[Your goal]:
Repeat the data that follows, word for word, without the images.

[Information]:
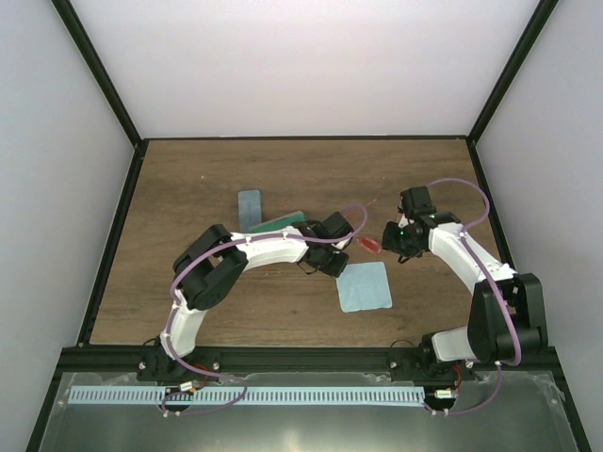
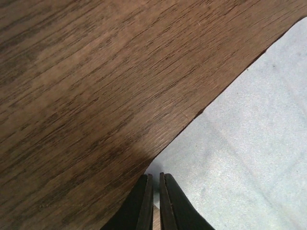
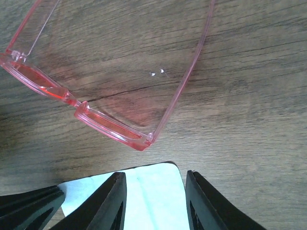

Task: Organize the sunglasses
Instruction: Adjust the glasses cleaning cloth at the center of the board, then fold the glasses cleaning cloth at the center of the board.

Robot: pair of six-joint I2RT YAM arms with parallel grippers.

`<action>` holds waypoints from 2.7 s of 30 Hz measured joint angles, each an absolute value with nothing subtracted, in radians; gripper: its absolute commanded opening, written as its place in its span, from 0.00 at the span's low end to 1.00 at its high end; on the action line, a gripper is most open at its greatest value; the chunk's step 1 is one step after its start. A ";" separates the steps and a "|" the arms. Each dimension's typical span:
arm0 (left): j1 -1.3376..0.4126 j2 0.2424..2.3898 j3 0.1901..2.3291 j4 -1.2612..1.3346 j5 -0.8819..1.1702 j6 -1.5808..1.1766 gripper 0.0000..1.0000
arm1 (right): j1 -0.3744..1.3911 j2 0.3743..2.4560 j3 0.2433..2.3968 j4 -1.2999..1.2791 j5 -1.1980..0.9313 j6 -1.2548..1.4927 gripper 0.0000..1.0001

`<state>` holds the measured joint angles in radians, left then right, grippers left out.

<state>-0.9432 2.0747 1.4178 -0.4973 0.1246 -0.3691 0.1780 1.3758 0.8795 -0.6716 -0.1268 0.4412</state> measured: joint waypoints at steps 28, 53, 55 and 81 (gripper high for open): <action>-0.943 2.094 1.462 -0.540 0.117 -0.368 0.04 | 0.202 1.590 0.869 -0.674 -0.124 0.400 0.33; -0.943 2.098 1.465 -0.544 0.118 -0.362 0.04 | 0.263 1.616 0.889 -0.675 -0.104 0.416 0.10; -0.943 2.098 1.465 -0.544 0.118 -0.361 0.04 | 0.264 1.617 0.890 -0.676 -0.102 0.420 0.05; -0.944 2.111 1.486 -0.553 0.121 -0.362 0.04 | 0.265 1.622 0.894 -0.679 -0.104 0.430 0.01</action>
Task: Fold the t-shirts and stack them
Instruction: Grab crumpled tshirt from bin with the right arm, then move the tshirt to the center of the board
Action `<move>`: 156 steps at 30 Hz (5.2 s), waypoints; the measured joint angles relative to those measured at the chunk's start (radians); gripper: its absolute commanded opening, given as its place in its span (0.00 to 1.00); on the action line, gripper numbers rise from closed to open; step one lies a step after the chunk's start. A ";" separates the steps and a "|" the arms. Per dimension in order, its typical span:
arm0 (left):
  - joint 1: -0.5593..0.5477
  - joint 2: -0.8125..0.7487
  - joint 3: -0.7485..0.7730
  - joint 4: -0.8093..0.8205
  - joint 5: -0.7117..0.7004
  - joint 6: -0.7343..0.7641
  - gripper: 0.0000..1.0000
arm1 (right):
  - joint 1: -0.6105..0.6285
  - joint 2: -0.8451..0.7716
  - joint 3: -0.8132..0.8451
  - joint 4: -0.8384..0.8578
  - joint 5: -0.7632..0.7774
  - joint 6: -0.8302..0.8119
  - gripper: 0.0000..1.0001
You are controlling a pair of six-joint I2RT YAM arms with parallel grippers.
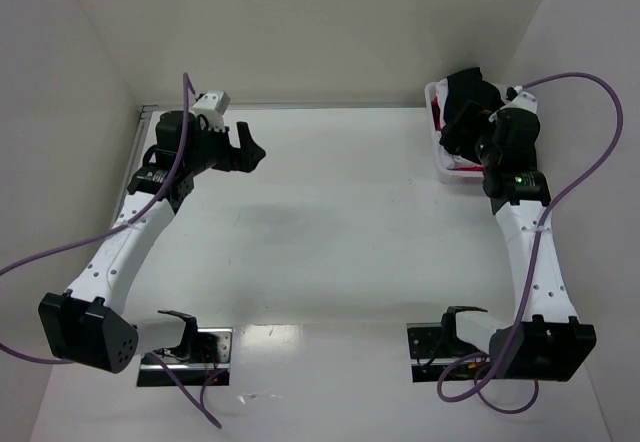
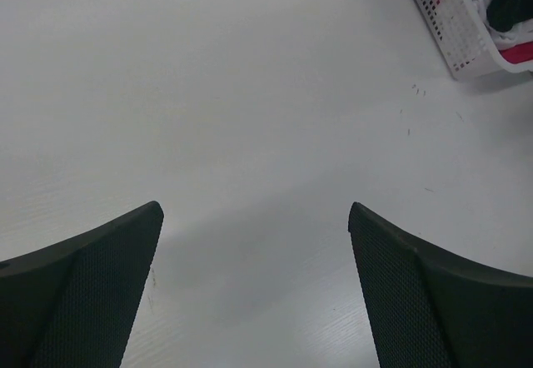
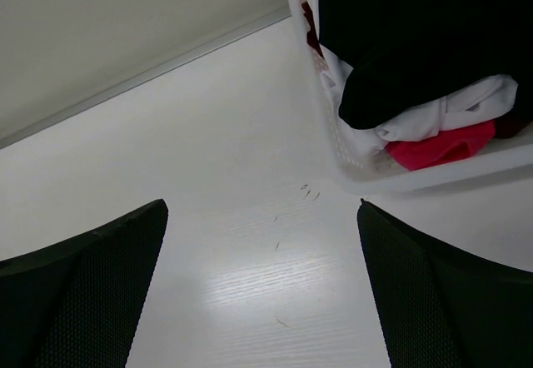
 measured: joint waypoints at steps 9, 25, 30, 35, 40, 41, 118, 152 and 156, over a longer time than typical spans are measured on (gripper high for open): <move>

[Reply to the exercise]:
Task: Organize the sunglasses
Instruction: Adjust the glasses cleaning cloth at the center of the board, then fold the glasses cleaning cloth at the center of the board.

Robot: pair of six-joint I2RT YAM arms with parallel grippers.

`<action>` holds waypoints from 2.7 s of 30 Hz measured joint angles, each an absolute value with nothing subtracted, in radians; gripper: its absolute commanded opening, written as its place in its span, from 0.00 at the span's low end to 1.00 at its high end; on the action line, a gripper is most open at its greatest value; the chunk's step 1 is one step after its start. A ";" separates the steps and a "|" the arms. Each dimension's typical span:
arm0 (left): j1 -1.3376..0.4126 j2 0.2424..2.3898 j3 0.1901..2.3291 j4 -1.2612..1.3346 j5 -0.8819..1.1702 j6 -1.5808..1.1766 gripper 0.0000..1.0000
arm1 (right): j1 -0.3744..1.3911 j2 0.3743..2.4560 j3 0.2433..2.3968 j4 -1.2999..1.2791 j5 -1.1980..0.9313 j6 -1.2548..1.4927 gripper 0.0000..1.0001

`<state>` holds the measured joint angles in radians, left then right, grippers left out.

<state>-0.9432 2.0747 1.4178 -0.4973 0.1246 -0.3691 0.1780 1.3758 0.8795 -0.6716 -0.1268 0.4412</state> measured: joint waypoints at steps 28, 53, 55 and 81 (gripper high for open): <action>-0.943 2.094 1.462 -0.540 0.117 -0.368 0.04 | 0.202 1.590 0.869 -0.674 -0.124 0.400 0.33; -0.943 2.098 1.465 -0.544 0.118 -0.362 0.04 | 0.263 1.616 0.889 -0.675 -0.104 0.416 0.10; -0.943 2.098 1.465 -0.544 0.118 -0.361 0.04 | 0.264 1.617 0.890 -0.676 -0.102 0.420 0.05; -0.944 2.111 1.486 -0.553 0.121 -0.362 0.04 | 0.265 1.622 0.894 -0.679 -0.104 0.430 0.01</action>
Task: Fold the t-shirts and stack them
Instruction: Grab crumpled tshirt from bin with the right arm, then move the tshirt to the center of the board
Action `<move>`: 156 steps at 30 Hz (5.2 s), waypoints; the measured joint angles relative to those measured at the chunk's start (radians); gripper: its absolute commanded opening, given as its place in its span (0.00 to 1.00); on the action line, gripper numbers rise from closed to open; step one lies a step after the chunk's start. A ";" separates the steps and a "|" the arms. Per dimension in order, its typical span:
arm0 (left):
  - joint 1: -0.5593..0.5477
  - joint 2: -0.8125..0.7487
  - joint 3: -0.7485..0.7730
  - joint 4: -0.8093..0.8205
  - joint 5: -0.7117..0.7004
  - joint 6: -0.7343..0.7641
  - gripper: 0.0000..1.0000
arm1 (right):
  - joint 1: -0.6105..0.6285
  - joint 2: -0.8451..0.7716
  - joint 3: -0.8132..0.8451
  - joint 4: -0.8384..0.8578
  - joint 5: -0.7632..0.7774
  - joint 6: -0.8302..0.8119
  - gripper: 0.0000..1.0001
You are controlling a pair of six-joint I2RT YAM arms with parallel grippers.
 measured: joint waypoints at steps 9, 25, 30, 35, 40, 41, 118, 152 and 156, over a longer time than typical spans are measured on (gripper high for open): <move>

With this output, the exercise is done.